China's local market for coffee products is worth about 100 billion yuan ($14.62 billion), with instant coffee accounting for 72 percent and freshly brewed coffee making up 18 percent, according to the news site.
The partnership will create a "new lifestyle of 'smart retail' through tie-up on user traffic, technology exploration, application scenarios and management abilities," said Lei Maofeng, deputy general manager of Tencent's payment platform WeChat Pay, the SCMP reported.
Tencent did not respond to CNBC's multiple requests for comment.

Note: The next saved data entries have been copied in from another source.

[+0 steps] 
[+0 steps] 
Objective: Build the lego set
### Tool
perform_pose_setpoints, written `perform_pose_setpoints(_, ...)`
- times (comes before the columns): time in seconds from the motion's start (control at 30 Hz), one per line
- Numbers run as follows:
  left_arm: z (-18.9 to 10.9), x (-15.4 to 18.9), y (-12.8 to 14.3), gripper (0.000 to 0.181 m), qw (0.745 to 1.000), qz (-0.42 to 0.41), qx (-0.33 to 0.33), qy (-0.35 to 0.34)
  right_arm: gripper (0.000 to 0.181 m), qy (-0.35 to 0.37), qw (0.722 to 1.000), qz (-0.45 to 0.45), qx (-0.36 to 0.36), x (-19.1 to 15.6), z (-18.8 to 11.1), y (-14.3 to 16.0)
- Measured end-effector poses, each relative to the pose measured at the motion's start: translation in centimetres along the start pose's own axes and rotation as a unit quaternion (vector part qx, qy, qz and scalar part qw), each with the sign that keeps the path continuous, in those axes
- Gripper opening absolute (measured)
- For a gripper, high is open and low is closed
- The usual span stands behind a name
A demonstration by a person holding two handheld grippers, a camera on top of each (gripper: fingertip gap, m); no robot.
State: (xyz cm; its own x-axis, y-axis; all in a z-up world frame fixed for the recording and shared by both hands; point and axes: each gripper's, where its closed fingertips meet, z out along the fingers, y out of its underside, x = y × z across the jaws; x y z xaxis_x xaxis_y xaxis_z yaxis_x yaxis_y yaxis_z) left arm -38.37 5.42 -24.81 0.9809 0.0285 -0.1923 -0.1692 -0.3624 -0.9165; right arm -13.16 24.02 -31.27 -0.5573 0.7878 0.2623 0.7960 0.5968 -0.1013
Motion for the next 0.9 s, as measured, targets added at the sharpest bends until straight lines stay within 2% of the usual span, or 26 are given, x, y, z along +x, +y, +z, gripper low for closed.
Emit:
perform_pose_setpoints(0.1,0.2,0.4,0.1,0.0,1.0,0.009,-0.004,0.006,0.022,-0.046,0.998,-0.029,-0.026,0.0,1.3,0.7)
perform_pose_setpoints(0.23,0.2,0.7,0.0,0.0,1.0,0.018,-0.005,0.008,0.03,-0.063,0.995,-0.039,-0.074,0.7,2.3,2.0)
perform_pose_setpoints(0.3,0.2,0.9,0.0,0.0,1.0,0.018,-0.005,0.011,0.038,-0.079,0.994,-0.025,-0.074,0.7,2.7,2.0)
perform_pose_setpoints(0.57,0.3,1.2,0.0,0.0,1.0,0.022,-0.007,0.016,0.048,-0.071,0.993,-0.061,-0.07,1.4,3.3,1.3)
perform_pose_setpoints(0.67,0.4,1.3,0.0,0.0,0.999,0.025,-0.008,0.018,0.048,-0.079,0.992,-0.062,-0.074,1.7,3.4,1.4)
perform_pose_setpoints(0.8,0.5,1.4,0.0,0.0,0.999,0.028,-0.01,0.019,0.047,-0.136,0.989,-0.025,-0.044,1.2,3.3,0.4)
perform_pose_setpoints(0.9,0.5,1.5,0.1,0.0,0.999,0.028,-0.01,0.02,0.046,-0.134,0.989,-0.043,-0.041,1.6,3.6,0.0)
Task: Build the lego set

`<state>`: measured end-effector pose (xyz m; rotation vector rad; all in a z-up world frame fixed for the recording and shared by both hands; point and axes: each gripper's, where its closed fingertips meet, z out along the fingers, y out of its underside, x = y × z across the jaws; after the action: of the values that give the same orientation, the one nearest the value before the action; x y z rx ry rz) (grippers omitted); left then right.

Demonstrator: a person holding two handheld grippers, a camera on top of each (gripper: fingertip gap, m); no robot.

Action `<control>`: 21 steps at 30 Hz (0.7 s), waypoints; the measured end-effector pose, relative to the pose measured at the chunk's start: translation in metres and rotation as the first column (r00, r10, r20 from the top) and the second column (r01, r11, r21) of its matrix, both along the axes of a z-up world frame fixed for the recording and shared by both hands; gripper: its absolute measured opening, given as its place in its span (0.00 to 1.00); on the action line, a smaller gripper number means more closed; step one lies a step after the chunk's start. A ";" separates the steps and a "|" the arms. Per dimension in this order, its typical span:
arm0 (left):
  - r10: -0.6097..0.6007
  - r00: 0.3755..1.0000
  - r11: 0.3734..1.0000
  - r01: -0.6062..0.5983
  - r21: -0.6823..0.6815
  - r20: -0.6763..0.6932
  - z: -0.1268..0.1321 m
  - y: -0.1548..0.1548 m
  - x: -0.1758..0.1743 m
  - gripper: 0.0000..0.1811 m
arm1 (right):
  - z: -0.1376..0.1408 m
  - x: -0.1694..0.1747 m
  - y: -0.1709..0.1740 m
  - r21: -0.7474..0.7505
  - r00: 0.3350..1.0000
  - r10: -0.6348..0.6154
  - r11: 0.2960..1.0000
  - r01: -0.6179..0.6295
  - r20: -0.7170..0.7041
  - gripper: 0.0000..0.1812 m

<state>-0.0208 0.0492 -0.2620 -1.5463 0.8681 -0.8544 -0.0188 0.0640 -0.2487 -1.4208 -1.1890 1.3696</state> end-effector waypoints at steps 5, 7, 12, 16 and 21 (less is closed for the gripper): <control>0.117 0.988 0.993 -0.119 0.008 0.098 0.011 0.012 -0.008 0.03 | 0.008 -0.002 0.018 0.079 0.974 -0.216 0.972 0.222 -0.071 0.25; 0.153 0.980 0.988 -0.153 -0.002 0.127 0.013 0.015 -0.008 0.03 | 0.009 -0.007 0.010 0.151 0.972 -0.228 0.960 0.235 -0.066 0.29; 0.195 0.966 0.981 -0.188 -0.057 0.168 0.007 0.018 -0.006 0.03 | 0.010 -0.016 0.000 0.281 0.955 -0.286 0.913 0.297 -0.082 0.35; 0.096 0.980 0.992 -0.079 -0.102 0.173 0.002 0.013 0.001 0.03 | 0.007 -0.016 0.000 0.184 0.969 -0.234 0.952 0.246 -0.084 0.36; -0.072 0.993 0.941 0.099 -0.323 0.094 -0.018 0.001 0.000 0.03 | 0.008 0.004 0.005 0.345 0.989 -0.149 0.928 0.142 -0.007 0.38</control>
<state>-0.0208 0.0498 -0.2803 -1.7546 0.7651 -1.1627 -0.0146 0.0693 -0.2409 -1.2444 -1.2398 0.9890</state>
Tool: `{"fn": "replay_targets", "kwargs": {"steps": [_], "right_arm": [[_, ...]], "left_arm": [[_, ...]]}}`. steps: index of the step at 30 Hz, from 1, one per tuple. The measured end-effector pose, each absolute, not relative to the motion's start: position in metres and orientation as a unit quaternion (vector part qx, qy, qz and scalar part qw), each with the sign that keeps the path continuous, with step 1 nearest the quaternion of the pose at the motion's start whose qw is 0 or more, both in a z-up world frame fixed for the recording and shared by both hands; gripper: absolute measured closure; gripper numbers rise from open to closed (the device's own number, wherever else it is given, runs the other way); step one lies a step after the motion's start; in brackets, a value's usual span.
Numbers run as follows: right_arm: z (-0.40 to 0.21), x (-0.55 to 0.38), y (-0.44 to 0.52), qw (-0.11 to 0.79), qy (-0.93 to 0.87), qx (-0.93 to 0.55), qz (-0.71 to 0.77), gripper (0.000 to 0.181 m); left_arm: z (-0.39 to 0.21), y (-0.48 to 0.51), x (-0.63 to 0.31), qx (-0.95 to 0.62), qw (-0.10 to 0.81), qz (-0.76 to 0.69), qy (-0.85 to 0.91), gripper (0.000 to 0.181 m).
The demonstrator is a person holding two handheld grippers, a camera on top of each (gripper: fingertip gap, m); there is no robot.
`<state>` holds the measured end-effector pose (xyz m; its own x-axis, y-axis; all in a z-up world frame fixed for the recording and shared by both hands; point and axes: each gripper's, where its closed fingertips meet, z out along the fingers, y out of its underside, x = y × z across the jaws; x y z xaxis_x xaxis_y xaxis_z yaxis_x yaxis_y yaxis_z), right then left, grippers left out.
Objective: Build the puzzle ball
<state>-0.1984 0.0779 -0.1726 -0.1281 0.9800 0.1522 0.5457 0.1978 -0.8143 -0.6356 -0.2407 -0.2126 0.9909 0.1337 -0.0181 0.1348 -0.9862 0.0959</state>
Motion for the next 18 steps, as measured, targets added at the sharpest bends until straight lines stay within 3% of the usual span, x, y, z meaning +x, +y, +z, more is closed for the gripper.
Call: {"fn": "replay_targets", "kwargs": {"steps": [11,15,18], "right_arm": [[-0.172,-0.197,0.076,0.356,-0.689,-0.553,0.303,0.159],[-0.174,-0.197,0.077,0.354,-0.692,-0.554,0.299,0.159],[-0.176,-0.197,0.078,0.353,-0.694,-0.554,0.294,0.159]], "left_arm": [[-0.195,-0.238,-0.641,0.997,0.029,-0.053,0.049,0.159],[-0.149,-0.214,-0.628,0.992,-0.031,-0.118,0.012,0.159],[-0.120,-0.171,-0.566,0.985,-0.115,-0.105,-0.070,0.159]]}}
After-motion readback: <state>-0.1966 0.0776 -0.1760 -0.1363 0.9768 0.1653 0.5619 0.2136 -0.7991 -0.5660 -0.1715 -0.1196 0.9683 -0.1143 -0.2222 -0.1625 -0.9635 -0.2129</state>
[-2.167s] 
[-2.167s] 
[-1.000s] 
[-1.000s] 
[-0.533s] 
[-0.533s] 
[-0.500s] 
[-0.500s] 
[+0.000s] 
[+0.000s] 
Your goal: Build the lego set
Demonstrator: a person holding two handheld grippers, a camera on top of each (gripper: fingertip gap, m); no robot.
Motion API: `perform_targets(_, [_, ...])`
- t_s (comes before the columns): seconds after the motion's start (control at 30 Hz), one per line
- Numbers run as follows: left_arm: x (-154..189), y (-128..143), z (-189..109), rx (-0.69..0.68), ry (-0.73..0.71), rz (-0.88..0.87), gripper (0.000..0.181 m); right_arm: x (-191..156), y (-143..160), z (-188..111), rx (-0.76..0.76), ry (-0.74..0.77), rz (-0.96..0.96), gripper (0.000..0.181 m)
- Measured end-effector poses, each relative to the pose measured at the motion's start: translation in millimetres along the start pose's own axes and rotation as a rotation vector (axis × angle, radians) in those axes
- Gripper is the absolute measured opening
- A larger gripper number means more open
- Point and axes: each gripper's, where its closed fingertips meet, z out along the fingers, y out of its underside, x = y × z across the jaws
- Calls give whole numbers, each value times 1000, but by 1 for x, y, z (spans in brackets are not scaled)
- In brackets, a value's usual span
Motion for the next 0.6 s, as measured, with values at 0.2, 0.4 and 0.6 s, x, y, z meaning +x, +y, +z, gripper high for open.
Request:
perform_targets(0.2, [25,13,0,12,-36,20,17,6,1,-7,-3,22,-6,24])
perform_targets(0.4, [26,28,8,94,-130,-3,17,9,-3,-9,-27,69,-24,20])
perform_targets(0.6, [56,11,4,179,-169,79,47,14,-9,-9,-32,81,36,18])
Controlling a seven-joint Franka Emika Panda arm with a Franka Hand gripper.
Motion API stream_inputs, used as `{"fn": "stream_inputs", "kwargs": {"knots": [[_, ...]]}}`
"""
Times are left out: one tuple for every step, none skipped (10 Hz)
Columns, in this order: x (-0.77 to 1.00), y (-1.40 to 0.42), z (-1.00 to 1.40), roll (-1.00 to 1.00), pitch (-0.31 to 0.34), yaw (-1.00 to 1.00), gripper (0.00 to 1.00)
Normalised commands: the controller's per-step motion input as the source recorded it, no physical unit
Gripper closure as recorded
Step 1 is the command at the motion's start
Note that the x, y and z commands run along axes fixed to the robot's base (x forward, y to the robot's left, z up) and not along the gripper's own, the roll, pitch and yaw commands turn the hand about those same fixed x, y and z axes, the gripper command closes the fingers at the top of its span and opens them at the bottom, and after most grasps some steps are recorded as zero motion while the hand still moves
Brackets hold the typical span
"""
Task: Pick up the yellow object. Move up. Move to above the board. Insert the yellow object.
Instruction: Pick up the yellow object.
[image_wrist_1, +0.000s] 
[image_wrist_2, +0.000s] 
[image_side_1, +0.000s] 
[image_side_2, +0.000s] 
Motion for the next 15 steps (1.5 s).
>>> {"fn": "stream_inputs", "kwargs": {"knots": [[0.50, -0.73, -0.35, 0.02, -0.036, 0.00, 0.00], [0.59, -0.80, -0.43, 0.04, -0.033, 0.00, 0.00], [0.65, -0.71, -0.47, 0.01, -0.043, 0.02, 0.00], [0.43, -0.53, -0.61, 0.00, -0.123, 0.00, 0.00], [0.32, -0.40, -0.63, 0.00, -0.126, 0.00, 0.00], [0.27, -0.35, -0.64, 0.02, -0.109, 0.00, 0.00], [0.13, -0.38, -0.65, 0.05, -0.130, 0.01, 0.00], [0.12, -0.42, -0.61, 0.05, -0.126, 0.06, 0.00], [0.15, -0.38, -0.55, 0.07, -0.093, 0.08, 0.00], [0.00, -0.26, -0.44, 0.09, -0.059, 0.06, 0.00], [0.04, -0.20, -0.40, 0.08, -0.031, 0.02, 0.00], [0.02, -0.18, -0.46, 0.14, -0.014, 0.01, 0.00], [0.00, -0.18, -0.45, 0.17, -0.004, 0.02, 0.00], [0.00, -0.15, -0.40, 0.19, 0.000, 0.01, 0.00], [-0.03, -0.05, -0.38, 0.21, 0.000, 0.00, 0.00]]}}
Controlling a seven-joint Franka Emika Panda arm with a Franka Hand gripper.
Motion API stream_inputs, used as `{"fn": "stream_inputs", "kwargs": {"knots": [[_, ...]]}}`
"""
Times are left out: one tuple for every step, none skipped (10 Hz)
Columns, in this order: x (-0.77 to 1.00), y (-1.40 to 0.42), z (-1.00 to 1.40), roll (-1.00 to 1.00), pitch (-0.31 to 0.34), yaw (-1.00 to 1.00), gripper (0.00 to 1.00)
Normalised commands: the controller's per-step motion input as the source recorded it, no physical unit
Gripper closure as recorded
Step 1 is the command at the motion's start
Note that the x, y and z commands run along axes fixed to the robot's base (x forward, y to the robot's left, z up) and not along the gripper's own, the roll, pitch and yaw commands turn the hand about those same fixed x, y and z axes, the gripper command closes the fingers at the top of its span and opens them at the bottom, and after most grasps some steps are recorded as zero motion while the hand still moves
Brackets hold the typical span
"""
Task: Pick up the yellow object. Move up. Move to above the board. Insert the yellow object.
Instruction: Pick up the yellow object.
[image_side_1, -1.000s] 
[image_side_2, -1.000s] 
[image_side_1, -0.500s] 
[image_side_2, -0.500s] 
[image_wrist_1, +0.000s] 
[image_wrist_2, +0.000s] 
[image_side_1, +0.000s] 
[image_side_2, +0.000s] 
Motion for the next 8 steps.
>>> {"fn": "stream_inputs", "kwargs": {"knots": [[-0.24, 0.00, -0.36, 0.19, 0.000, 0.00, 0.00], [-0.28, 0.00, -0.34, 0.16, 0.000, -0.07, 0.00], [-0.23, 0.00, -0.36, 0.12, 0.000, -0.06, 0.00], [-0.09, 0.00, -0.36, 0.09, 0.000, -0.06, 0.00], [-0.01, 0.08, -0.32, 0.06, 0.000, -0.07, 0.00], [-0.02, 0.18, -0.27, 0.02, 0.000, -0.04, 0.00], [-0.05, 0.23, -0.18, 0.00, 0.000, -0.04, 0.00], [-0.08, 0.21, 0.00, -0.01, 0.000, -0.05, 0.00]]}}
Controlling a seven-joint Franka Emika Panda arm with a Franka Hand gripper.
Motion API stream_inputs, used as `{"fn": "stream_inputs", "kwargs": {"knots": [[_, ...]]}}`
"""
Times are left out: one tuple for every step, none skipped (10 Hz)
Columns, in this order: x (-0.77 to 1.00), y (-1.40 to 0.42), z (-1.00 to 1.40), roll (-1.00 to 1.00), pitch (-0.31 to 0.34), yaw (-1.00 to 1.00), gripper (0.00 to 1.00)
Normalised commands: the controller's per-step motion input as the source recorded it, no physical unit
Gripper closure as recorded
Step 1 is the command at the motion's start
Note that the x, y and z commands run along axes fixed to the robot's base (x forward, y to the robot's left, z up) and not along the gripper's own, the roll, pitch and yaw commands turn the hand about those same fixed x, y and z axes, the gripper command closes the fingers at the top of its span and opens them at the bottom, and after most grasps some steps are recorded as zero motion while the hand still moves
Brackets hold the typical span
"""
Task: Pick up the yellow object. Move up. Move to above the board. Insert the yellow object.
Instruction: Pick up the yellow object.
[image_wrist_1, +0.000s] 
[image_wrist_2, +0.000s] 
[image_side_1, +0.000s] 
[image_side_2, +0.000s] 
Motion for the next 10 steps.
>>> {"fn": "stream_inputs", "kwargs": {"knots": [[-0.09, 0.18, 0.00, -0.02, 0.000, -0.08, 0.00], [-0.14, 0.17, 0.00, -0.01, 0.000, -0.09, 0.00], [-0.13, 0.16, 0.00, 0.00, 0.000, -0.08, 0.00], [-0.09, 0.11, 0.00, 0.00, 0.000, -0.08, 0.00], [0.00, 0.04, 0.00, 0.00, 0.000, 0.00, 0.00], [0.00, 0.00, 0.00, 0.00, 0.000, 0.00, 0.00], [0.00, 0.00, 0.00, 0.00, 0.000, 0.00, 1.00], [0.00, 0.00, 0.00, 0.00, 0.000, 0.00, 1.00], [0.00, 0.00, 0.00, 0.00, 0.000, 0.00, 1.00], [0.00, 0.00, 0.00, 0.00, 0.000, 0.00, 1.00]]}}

The announcement comes just a month after rivals Alibaba confirmed that its food delivery arm, Ele.me, has teamed up with Starbucks to deliver coffee and snacks to Chinese consumers starting in fall in Beijing and Shanghai. Before the end of the calendar year, the partnership will broaden delivery to 2,000 stores in 30 cities, according to Starbucks President and CEO Kevin Johnson.
The backing from Tencent could potentially bolster Luckin's ability to compete with the American beverage giant in China. Luckin, which began its operations earlier this year, sells on-demand coffee through its app that is delivered to customers under 30 minutes. The company has hundreds of outlets in 13 Chinese cities, compared to Starbucks' more than 3,300 stores.